### TRY IT
What you return must match the listing below line for line, minus its pictures.

### RECORDED INFORMATION
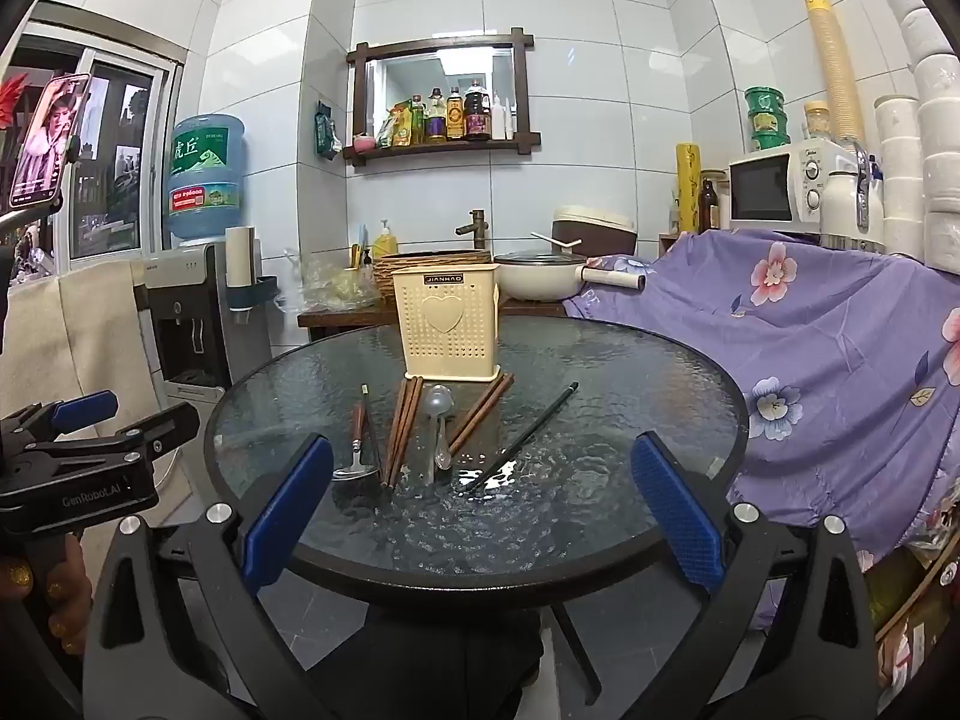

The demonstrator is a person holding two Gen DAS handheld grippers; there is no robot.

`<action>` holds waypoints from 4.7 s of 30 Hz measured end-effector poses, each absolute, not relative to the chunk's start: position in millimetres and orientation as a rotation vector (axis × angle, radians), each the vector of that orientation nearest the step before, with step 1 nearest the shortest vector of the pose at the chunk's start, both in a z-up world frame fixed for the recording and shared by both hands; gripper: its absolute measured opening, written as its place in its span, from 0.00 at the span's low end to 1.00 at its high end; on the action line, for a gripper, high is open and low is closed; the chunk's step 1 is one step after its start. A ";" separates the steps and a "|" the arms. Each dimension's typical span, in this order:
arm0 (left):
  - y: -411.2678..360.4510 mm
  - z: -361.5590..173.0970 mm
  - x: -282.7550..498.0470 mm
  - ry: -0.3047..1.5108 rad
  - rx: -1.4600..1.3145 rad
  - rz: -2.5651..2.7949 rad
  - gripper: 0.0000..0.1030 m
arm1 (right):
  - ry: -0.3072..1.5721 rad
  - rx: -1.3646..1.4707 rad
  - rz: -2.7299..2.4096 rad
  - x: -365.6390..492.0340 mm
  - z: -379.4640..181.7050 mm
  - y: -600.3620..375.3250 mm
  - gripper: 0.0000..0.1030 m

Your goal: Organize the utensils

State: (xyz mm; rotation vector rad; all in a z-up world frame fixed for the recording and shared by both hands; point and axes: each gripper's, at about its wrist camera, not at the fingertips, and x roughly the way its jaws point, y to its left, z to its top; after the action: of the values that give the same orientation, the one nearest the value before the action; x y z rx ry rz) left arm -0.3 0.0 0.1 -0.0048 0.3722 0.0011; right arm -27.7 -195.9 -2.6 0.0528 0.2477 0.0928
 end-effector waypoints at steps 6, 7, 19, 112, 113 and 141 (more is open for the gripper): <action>-0.3 0.0 -0.4 0.376 -0.004 0.002 0.94 | 0.250 0.055 0.094 -27.4 -2.7 -195.7 0.95; -0.4 0.1 -0.7 0.375 -0.003 0.003 0.94 | 0.250 0.054 0.094 -27.4 -2.8 -195.6 0.95; -2.5 -0.5 0.0 0.379 0.001 0.019 0.94 | 0.250 0.055 0.094 -26.9 -3.9 -195.0 0.95; 9.1 -24.7 41.5 0.520 -0.007 0.016 0.94 | 0.356 0.020 0.076 17.0 -17.4 -193.2 0.95; 9.5 -25.4 46.6 0.524 -0.001 0.024 0.94 | 0.371 0.025 0.078 23.2 -18.2 -194.8 0.95; 33.8 -42.5 181.4 0.798 -0.033 -0.041 0.75 | 0.700 0.043 0.090 184.4 -38.9 -225.1 0.81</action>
State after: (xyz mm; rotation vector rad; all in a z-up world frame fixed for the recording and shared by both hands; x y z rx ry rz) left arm 181.4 33.8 -42.5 -0.0335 0.7977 -0.0414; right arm 184.4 -225.1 -38.9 0.0427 0.7002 0.0903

### EXPECTED ANSWER
The demonstrator is a person holding two Gen DAS handheld grippers; there is no robot.

`<action>` holds waypoints from 4.7 s of 30 Hz measured end-effector poses, each absolute, not relative to the chunk's start: position in millimetres and orientation as a rotation vector (axis × angle, radians), each the vector of that orientation nearest the step before, with step 1 nearest the shortest vector of the pose at the chunk's start, both in a z-up world frame fixed for the recording and shared by both hands; gripper: its absolute measured opening, written as its place in its span, from 0.00 at the span's low end to 1.00 at its high end; on the action line, for a gripper, high is open and low is closed; the chunk's step 1 is one step after its start. A ";" separates the steps and a "|" the arms. Each dimension's typical span, in this order:
arm0 (left):
  - y: -411.2678..360.4510 mm
  - z: -361.5590..173.0970 mm
  - x: -282.7550..498.0470 mm
  - ry: -0.3047..1.5108 rad
  - rx: -1.4600..1.3145 rad
  - rz: -2.5651..2.7949 rad
  - gripper: 0.0000..0.1030 m
arm1 (right):
  - ry: -0.3072..1.5721 rad
  - rx: -1.3646..1.4707 rad
  - rz: -2.7299..2.4096 rad
  - x: -365.6390..492.0340 mm
  - z: -379.4640..181.7050 mm
  - y: -600.3620..375.3250 mm
  - gripper: 0.0000..0.1030 m

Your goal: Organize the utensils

State: (xyz mm; rotation vector rad; all in a z-up world frame fixed for the recording and shared by both hands; point and axes: each gripper's, at about its wrist camera, not at the fingertips, and x roughly the way its jaws point, y to its left, z to its top; after the action: of the values that give the same orientation, the one nearest the value before the action; x y z rx ry rz) left arm -0.3 0.0 0.1 -0.0048 0.3722 0.0011; right arm -27.7 -195.9 -2.6 0.0528 0.2477 0.0928
 end-effector waypoints at steps 6, 7, 19, 112, 113 and 141 (more is open for the gripper): <action>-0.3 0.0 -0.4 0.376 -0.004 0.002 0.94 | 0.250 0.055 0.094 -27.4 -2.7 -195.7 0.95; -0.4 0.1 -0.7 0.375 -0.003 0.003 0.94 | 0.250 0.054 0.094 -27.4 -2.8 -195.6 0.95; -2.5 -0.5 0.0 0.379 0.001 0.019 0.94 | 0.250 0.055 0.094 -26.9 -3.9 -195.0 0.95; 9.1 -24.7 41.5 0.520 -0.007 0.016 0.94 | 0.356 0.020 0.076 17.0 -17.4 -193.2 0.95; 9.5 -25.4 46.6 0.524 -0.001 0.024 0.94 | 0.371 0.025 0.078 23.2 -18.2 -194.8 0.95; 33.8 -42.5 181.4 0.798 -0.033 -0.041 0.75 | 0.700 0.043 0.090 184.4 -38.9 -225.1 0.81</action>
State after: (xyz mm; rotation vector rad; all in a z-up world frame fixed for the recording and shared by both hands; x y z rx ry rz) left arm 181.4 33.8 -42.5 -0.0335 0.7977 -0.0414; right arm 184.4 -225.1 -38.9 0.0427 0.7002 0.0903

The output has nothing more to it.